But if your receiver employs standard bass management, irregardless of the mode, if the mains speakers are selected as small (and they should be), then you will not have the same amplitude all the way from 16-160Hz. The crossover setting in the receiver (i.e. 80Hz) slowly reduces the output to the sub as the frequency increases and also slowly reduces the output to the mains as the frequency decreases. This is standard bass management.

The output to the sub should therefore adhere to a target of the following picture if you select a 80Hz crossover:









The output to the mains would adhere to a target of the following picture if you select a 80Hz crossover:









When the responses of both main and sub are mixed together in the room they then create a fairly horizontal flat response. If we didn't use this type of bass management and ran mains or sub full range, then the common frequencies would re-inforce and cause a hump. We don't want this. It is not what we are referring to as a house curve.

A house curve is applied to the subs response by boosting the lower frequencies to result in a target like the following: This target adds 5dB extra from 80Hz down to 30Hz on top of the normal target.










Ensure that in all modes in your receiver, that you have your speakers set to small and not large (which defeats bass management for that speaker).....

brucek


----------



## Guest (Oct 31, 2006)

brucek said:


> But if your receiver employs standard bass management, irregardless of the mode, if the mains speakers are selected as small (and they should be), then you will not have the same amplitude all the way from 16-160Hz. The crossover setting in the receiver (i.e. 80Hz) slowly reduces the output to the sub as the frequency increases and also slowly reduces the output to the mains as the frequency decreases. This is standard bass management.


The front speakers are set to small in all modes. The oscilloscope was connected to the subcable (the sub was not connected because we measured the output from the receiver) and in stereo-mode it was flat while in surround-mode it was a house curve. 
I can't set the crossover. It is done by the receiver (a pretty old one) so I can only set the speakers to small/large and bass to sub, main og both. The crossover might be 80Hz but I don't know for sure.



brucek said:


> A house curve is applied to the subs response by boosting the lower frequencies to result in a target like the following: This target adds 5dB extra from 80Hz down to 30Hz on top of the normal target.
> 
> View attachment 1066


Don't you mean app. 60Hz? There is more than 5db between 80Hz and 30Hz. 




brucek said:


> Ensure that in all modes in your receiver, that you have your speakers set to small and not large (which defeats bass management for that speaker).....
> 
> brucek


It is done .


----------



## brucek (Apr 11, 2006)

> Don't you mean app. 60Hz? There is more than 5db between 80Hz and 30Hz.

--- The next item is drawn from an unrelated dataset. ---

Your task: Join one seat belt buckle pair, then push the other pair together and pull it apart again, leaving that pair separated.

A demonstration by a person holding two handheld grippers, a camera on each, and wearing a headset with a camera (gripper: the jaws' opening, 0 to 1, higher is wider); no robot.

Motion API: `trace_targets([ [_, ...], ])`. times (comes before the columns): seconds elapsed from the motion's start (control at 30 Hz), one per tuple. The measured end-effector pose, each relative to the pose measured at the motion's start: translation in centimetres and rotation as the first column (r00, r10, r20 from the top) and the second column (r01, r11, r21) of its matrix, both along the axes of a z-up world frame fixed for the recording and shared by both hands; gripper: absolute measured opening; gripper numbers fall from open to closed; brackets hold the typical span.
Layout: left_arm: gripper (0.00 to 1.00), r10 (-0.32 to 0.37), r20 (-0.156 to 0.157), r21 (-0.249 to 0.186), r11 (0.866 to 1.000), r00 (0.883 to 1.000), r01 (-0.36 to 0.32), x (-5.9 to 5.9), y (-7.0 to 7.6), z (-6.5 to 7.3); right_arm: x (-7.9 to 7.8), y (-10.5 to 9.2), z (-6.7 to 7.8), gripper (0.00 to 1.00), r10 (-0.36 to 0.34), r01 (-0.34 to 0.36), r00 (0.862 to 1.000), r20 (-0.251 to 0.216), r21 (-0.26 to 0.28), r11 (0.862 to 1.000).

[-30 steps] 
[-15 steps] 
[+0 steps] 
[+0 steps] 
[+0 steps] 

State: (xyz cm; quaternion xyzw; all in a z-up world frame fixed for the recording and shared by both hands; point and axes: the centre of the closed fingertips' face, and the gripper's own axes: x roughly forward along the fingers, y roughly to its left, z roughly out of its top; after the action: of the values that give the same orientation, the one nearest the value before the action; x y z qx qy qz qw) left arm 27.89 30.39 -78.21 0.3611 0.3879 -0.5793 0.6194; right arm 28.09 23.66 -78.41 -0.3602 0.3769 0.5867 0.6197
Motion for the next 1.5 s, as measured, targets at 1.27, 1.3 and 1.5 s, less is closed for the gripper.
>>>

Nope, I mean 80Hz. Below is a standard bass management target with an 80Hz crossover overlayed with the same target with a housecurve that rises slowly from the crossover at 80Hz down to 30Hz. At 30Hz and below, the target is 5dB greater..... 











> The front speakers are set to small in all modes. The oscilloscope was connected to the subcable (the sub was not connected because we measured the output from the receiver) and in stereo-mode it was flat while in surround-mode it was a house curve.


OK, you have a receiver that has the attribute where they consider stereo aficionados will not want any management applied to the mains. Actually this feature is often applied to very expensive processors when they are placed in bypass mode. 

Usually when this is the case, then there is no subwoofer signal output. You have a receiver where they are also outputting a full range sub signal. (interesting that you have this feature. My processor also works this way in bypass mode. It's a Bryston SP2). 

This creates a situation where only in stereo bypass you need to apply external bass management to the sub signal and set it for a crossover very low, since your mains will also be outputting a full range signal. The usual fix for this (at least the way I do it), is to use the subwoofers own internal low pass filter as a crossover set very low ~50Hz. Then when listening to multi-channel, you dial the subs own crossover up high out of the way and let the receiver do the bass management.

Another way would be to use two BFD programs. The stereo one would be acting as a crossover plus filters for the sub, and the multi-channel HT one would be just simple filters.

brucek


----------



## Guest (Oct 31, 2006)

brucek said:


> Nope, I mean 80Hz. Below is a standard bass management target with an 80Hz crossover overlayed with the same target with a housecurve that rises slowly from the crossover at 80Hz down to 30Hz. At 30Hz and below, the target is 5dB greater.....


Ohh I see.



brucek said:


> OK, you have a receiver that has the attribute where they consider stereo aficionados will not want any management applied to the mains. Actually this feature is often applied to very expensive processors when they are placed in bypass mode.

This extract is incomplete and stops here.